Umysł Heatcher był w stanie szoku. Nie bardzo wiedziała, co może zrobić, poza próbą dotarcia do miejsc, gdzie spodziewała się zastać ludzi. Do tej pory kręciła się w miejscu, przynajmniej tak sądziła. Teraz postanowiła działać.

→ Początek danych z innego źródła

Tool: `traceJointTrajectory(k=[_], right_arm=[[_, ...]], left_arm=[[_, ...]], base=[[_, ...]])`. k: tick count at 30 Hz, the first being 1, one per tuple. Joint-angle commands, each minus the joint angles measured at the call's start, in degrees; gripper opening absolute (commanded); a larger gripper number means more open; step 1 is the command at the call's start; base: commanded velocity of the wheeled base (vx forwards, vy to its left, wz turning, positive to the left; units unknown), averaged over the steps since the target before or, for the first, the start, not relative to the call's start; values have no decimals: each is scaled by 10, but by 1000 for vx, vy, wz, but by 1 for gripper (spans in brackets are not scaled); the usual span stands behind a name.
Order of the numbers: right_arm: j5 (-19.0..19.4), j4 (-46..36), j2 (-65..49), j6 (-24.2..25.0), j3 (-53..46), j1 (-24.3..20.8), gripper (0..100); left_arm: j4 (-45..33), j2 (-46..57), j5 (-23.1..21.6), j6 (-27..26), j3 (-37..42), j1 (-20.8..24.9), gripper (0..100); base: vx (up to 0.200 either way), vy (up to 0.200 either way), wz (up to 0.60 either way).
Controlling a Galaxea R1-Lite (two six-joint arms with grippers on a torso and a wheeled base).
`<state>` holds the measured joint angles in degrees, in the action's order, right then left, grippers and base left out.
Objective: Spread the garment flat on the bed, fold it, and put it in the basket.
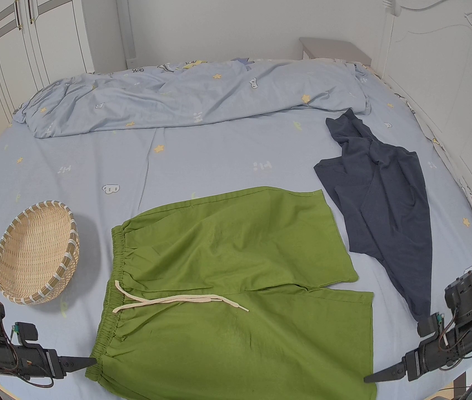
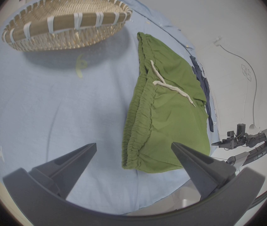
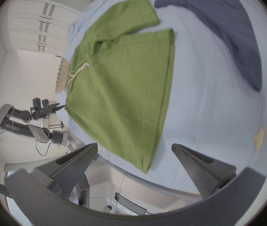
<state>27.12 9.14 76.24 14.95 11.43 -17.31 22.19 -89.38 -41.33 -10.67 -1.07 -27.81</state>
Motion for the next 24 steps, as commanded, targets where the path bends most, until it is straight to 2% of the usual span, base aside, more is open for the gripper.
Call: traceJointTrajectory(k=[1,3,5,6,7,9,10,11,15,16,18,19,24], right_arm=[[-7,-66,-44,-2,139,38,100],[-8,-104,-43,-4,192,40,100],[-8,-122,-43,-5,240,41,100],[-8,-122,-43,-5,240,41,100],[-8,-123,-38,-4,271,43,100],[-8,-123,-28,-4,293,49,100],[-8,-123,-28,-4,293,49,100],[-8,-127,-24,-4,295,49,100],[-8,-135,-23,-7,257,52,100],[-9,-135,-22,-15,244,58,100],[-9,-135,-21,-23,238,65,100],[-6,-135,-12,-37,231,83,100],[-7,-135,-13,-40,211,83,100]], left_arm=[[-4,69,-2,5,-52,-12,100],[-7,74,-1,29,-82,-8,100],[-7,79,3,90,-118,11,100],[-7,79,3,90,-118,11,100],[-7,86,12,169,-155,48,100],[-7,93,38,246,-186,93,100],[-7,93,38,246,-186,93,100],[-8,98,57,272,-191,131,100],[-37,108,58,261,-155,154,100],[-57,103,62,241,-143,153,100],[-66,97,63,223,-141,148,100],[-72,73,58,180,-139,126,100],[-73,70,60,154,-107,104,100]], base=[[0,0,0],[0,0,0],[0,0,0],[0,0,0],[0,0,0],[0,0,0],[0,0,0],[0,0,0],[0,0,0],[0,0,0],[0,0,0],[0,0,0],[0,0,0]])
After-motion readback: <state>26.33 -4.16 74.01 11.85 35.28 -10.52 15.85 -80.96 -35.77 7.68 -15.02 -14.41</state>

Schody były niedaleko od miejsca, w którym się znajdowała. Ruszyła w ich stronę opuszczonym, wilgotnym korytarzem czując coraz większy niepokój, lecz bez większego powodu, bo co celu dotarła bez najmniejszych niespodzianek.

Schody pogrążone były w ciemnościach, lecz aktorka wymacała poręcz i rozpoczęła powolne schodzenie w dół. Krok po korku, upewniając się, że na drodze nie czyhają na nią jakieś niemiłe przeszkody.

Była mniej więcej w połowie drogi, kiedy poczuła, że jej ręka zagłębia się w coś lepkiego, co okleja poręcz. Podobnie jak nogi. Jakby schody przed nią wraz z poręczami ktoś wysmarował gęstym, śluzowatym klejem. Z trudem oderwała dłoń od poręczy i z jeszcze większym problemem nogę od podłoża.

I wtedy to usłyszała. Mlaszczący, szeleszczący odgłos pełznącej z dołu istoty. Aktorce dźwięk ten przypominał sporych rozmiarów węża sunącego z dołu ku niej.


EDWARD TAKSONY

Sklepy, które po cichu obejrzał Ed były zdewastowane i ogołocone z wszystkiego, co cenniejsze, ale udało mu się zdobyć kilka ciekawych rzeczy, które pominęli nieznani szabrownicy. Zapewne ci sami, których nadal słyszał i którzy zajęli kilka okolicznych sklepów.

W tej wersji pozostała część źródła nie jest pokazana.